• WHAT NEEDS TO BE DONE: In the listing below, look for "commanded" and copy every line that has it.
▼
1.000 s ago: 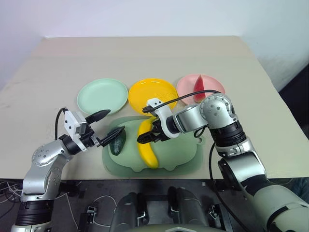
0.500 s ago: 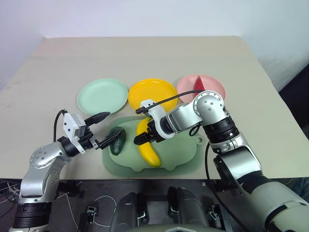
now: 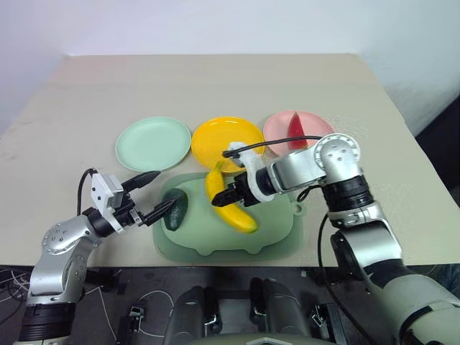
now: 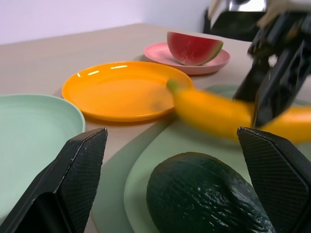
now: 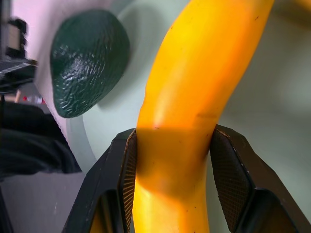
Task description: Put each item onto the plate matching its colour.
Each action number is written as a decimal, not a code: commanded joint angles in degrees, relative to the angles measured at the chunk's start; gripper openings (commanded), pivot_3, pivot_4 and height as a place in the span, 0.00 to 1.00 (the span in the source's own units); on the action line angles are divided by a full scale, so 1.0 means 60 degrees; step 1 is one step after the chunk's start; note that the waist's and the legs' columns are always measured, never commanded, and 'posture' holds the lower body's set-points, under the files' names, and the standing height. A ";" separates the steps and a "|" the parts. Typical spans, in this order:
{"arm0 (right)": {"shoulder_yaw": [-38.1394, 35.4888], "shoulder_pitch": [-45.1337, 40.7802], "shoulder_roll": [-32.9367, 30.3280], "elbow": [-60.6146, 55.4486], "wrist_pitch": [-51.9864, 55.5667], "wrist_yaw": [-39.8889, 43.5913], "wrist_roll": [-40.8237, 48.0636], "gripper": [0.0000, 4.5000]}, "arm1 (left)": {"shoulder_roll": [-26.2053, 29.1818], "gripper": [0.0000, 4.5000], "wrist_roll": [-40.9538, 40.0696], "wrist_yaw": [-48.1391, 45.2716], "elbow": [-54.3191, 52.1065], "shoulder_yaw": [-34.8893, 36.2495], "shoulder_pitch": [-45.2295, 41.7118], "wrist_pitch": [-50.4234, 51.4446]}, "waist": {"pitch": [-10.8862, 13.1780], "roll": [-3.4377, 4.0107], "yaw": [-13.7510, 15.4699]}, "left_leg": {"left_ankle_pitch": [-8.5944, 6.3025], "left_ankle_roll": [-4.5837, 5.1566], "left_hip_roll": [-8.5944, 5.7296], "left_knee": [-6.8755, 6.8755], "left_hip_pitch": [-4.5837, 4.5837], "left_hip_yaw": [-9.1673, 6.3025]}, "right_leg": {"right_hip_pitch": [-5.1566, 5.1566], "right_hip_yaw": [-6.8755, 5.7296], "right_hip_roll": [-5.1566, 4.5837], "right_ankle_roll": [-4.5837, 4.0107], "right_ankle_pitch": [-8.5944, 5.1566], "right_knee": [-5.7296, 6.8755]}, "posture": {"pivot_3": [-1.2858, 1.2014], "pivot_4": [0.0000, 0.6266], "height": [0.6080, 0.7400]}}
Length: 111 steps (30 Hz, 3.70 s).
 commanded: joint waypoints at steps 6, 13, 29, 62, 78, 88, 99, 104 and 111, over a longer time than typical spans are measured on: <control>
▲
• ANSWER FOR THE TASK:
Each action number is written as a decimal, not a code: commanded joint angles in degrees, relative to the angles measured at the chunk's start; gripper openings (commanded), pivot_3, pivot_4 and height as a place in the span, 0.00 to 1.00 (the span in the source's own units); on the action line angles are divided by a full scale, so 1.0 means 60 degrees; step 1 is one step after the chunk's start; note that the waist's and the legs' columns are always measured, never commanded, and 'posture' holds the lower body's set-points, under the files' names, and the standing height. A ";" separates the steps and a "|" the parts. Typical spans, in this order:
 commanded: joint waypoints at steps 6, 13, 29, 62, 78, 88, 99, 104 and 111, over a longer time than typical spans are measured on: <control>

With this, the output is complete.